Exercise prompt
Set down the listing below again, exactly as written.

☆ ☆ ☆

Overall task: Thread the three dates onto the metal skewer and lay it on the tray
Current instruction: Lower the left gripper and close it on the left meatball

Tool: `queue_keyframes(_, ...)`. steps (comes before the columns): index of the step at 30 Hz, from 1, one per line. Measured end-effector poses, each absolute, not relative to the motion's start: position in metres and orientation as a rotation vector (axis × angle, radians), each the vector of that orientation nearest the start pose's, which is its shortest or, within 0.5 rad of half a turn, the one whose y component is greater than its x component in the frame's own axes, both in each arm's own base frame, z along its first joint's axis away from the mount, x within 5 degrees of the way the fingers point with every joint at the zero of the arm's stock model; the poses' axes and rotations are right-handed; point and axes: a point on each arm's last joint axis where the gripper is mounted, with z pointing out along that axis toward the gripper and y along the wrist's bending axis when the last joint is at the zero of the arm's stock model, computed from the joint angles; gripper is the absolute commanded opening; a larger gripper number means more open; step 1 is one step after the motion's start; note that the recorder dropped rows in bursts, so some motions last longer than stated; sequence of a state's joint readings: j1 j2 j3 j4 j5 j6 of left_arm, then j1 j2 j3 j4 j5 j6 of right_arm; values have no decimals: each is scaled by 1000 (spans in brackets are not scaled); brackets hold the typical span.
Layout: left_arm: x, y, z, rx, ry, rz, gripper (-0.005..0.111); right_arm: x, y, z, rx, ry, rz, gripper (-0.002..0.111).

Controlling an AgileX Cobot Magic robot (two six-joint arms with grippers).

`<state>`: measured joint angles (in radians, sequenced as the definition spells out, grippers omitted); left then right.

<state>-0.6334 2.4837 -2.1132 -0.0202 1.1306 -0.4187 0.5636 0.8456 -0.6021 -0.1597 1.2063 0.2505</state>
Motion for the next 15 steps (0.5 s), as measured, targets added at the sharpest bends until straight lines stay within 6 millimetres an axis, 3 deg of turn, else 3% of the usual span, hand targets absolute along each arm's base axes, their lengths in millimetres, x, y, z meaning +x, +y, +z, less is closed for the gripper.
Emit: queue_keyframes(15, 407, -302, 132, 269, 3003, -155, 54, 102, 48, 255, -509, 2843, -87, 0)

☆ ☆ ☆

Task response
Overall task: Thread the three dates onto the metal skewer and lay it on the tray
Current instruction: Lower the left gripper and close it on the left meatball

Tool: `queue_keyframes(_, ...)`. steps (comes before the columns): index of the step at 30 Hz, from 1, one per line. Measured end-effector poses, each absolute, not relative to the motion's start: position in metres and orientation as a rotation vector (axis × angle, radians), each the vector of that orientation nearest the start pose's, which is its shortest or, within 0.5 rad of half a turn, the one whose y component is greater than its x component in the frame's own axes, both in each arm's own base frame, z along its first joint's axis away from the mount, x within 5 degrees of the way the fingers point with every joint at the zero of the arm's stock model; the poses' axes and rotations are right-handed; point and axes: a point on each arm's last joint axis where the gripper is mounted, with z pointing out along that axis toward the gripper and y along the wrist's bending axis when the last joint is at the zero of the arm's stock model, computed from the joint angles; gripper is the absolute commanded opening; a larger gripper number means more open; step 1 is one step after the motion's start; note that the recorder dropped rows in bursts, so some motions last longer than stated; sequence of a state's joint readings: j1 j2 j3 j4 j5 j6 of left_arm, then j1 j2 j3 j4 j5 j6 of right_arm; values have no decimals: each is scaled by 1000 (spans in brackets are not scaled); brackets hold the typical span.
Layout: left_arm: x, y, z, rx, ry, rz, gripper (-0.005..0.111); right_arm: x, y, z, rx, ry, rz, gripper (-0.002..0.111).

Controlling an AgileX Cobot Magic robot (two six-joint arms with grippers).

`<state>`: measured joint angles (in radians, sequenced as the definition spells out, grippers omitted); left then right.

<state>-0.6334 2.4837 -2.1132 -0.0202 1.1306 -0.4187 0.5636 0.8456 -0.6021 -0.1597 1.2063 0.2505</state>
Motion for the next 15 steps (0.5 s), as measured, targets added at the sharpest bends until straight lines stay within 6 millimetres an axis, 3 deg of turn, else 3% of the usual span, hand targets absolute along each arm's base axes, their lengths in millimetres, x, y, z meaning +x, +y, +z, less is closed for the gripper.
Emit: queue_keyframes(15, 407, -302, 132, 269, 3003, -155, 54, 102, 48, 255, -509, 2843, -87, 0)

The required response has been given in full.